The next day, the festival’s framing exhibition opens at Glasshouse in Williamsburg. Organizers Esther Neff, Chloë Bass, and Lital Dotan coordinated the show as a reflection of their thinking on some of BIPAF’s key structural elements, namely non-competitive scheduling, collective curation of the events and exhibitions, public organizing via a wiki and shared Google documents, and documentation of organizational sessions and meetings. The exhibition will include as many traces of the process as possible, and will highlight the ideas, work, and impact of all the festival participants.

BIPAF continues throughout the month of July at more venues around Brooklyn, including Grace Exhibition Space, The Invisible Dog Art Center, Goodbye Blue Monday, and Silent Barn.
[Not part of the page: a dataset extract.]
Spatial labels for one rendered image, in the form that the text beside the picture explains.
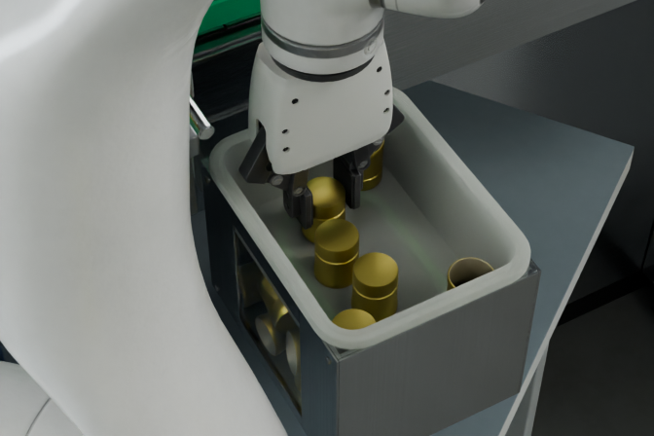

There will be ongoing series, among them Climate Change, which focuses on the changing climate of performance art in Brooklyn; Post-Dance, which refers to dance but isn’t quite it; and The Super Coda, an experimental cabaret featuring 12-hour-long performances. There will also be individual performances, by hundreds of artists such as Ann Liv Young, Niegel Smith, Jill McDermid, Marni Kotak, Rafael Sanchez, Rob Andrews and many others.

Performance art is social research, relational practice, and political assembly. Performance artists are not creating luxury objects; they are working to create alternative social situations, actualizing social gatherings and actions. BIPAF depends on its many individual participants to succeed, but no matter the results, it will be an explosion of rigorous, exceptional, rapturous performance art in Brooklyn over the month of July.

Hyperallergic will also be liveblogging many of the events throughout the month, so stay tuned for details.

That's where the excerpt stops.